Traversins en microfibres
Le traversin en microfibres se lave à 60 °C et sèche vite, ce que le garnissage naturel ne permet pas. En contrepartie, la fibre se tasse : après un an d'usage, il perd une bonne part de son volume et devient plat au milieu, là où la charge s'exerce.
Lavable, et c'est l'essentiel
C'est le seul garnissage de traversin qui passe en machine à 60 °C, la température qui traite les acariens, et qui sèche en une journée. Pour une chambre d'enfant, un dormeur allergique ou un lit d'appoint utilisé par différentes personnes, c'est un argument décisif face à un traversin en plumes, dont le séchage à cœur est long et risqué.
Le tassement est inévitable
Les fibres synthétiques se compriment de manière irréversible. Un traversin de premier prix devient plat en un an, et le lavage accélère le phénomène en feutrant le garnissage. La fibre creuse siliconée résiste nettement mieux que la ouate ordinaire : c'est la mention à chercher sur l'étiquette, et elle justifie l'écart de prix.

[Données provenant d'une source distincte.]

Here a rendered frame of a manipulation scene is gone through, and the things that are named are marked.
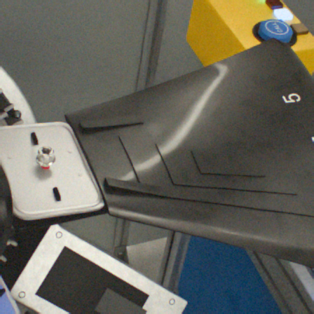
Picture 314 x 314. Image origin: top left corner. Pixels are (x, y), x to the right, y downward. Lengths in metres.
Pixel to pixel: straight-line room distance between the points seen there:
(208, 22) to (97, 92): 0.58
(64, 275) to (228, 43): 0.40
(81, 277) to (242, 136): 0.18
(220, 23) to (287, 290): 0.35
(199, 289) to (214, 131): 0.71
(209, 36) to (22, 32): 0.48
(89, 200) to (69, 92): 0.96
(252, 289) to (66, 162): 0.59
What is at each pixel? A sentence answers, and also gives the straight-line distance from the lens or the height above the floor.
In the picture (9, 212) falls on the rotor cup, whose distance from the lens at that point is 0.44.
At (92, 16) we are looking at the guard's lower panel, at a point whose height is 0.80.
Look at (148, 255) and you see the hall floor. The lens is 1.96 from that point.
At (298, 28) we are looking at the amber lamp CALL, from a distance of 0.90.
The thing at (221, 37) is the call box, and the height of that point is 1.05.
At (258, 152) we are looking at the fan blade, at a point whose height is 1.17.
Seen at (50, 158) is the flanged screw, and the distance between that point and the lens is 0.49.
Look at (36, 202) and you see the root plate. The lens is 0.48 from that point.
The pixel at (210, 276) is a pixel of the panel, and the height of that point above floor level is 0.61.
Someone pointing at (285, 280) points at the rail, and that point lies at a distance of 0.93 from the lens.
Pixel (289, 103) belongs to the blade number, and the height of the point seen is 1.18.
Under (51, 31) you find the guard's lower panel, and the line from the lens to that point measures 1.34.
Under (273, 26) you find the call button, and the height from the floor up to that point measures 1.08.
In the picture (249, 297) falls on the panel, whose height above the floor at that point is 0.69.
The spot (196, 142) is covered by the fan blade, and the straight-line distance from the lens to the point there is 0.54.
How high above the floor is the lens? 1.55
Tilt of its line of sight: 44 degrees down
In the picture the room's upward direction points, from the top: 11 degrees clockwise
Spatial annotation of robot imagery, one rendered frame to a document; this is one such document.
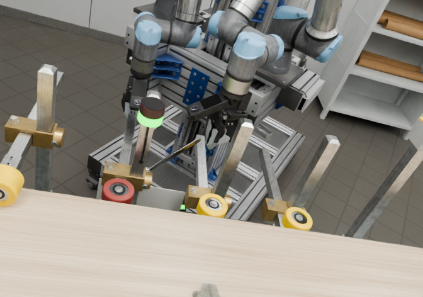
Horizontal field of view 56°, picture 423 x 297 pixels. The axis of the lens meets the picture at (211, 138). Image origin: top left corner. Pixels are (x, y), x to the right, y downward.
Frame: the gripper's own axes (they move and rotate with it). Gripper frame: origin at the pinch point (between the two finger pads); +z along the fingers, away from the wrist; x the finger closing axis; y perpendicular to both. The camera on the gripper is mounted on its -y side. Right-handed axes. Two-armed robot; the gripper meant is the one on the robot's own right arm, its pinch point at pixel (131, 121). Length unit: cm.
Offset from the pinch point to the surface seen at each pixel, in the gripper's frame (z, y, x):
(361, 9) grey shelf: -7, 205, -168
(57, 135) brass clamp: -14.9, -31.8, 17.5
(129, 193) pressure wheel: -9.4, -42.6, -2.7
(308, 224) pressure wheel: -9, -44, -52
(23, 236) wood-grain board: -9, -59, 17
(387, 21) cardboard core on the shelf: -8, 186, -184
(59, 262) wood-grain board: -9, -64, 9
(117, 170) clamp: -5.5, -31.2, 1.3
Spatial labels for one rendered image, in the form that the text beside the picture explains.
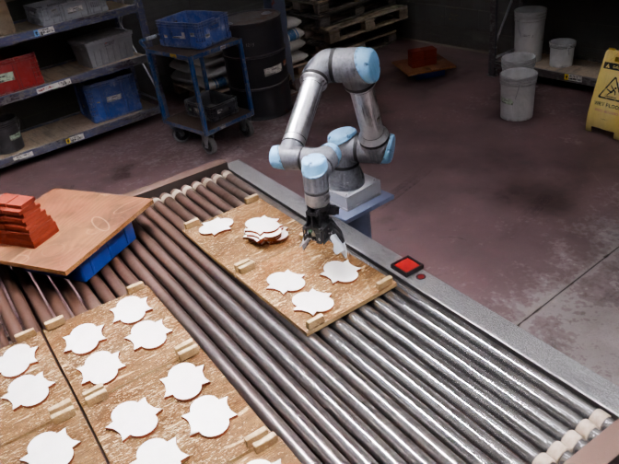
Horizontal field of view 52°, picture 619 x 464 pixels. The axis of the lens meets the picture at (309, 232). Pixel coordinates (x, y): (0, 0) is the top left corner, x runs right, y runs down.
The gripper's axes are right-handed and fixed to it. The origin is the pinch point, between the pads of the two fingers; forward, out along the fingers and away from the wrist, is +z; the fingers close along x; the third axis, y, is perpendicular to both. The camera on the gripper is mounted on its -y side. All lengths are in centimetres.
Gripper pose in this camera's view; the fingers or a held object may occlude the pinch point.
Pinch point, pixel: (325, 252)
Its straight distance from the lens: 208.1
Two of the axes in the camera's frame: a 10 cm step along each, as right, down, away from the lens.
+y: -4.3, 5.2, -7.4
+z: 0.9, 8.4, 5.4
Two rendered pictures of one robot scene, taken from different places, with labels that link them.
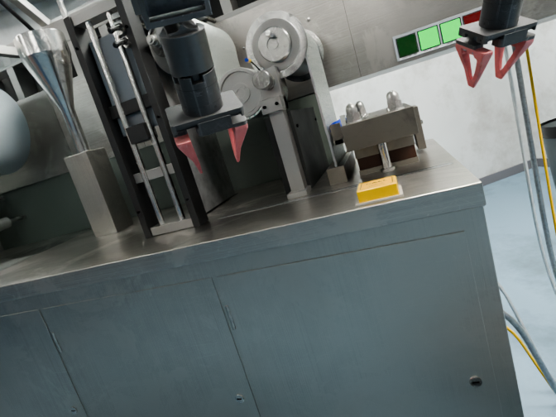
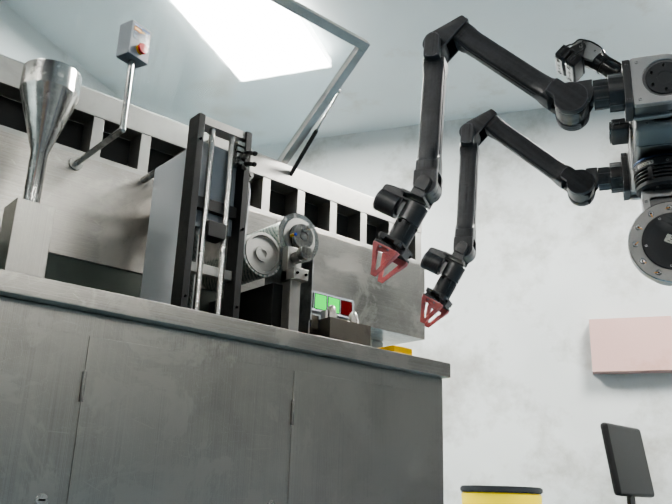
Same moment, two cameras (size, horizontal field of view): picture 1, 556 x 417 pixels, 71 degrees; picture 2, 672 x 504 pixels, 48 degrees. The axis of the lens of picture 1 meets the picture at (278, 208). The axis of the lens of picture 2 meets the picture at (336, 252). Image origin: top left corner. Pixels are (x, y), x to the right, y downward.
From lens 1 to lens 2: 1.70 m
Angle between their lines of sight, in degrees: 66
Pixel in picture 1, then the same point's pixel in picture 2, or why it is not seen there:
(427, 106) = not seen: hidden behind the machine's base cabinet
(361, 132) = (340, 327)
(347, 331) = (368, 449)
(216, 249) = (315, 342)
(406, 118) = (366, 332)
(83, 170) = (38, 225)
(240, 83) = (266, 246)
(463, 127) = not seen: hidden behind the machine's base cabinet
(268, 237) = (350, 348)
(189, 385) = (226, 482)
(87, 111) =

Ce à quoi il sert vraiment
Comme tout traversin, il cale plutôt qu'il ne soutient : appui lombaire pour lire assis, support sous les genoux, ou base posée sous les oreillers. Il ne remplace pas un oreiller pour dormir — le garnissage fuit sous la tête et la nuque tombe. Pour le sommeil, un oreiller en polyester au bon format remplit bien mieux cette fonction, et à hauteur réglable.
Format et remplacement
La longueur se cale sur la largeur du lit : 90 cm pour un simple, 140 ou 160 pour un double. Comme pour les oreillers synthétiques, le bon réflexe est de considérer ce produit comme un consommable à remplacer tous les deux à trois ans plutôt que de dormir sur un traversin affaissé. Le raisonnement vaut aussi pour les couettes en garnissage synthétique, qui perdent du gonflant au même rythme.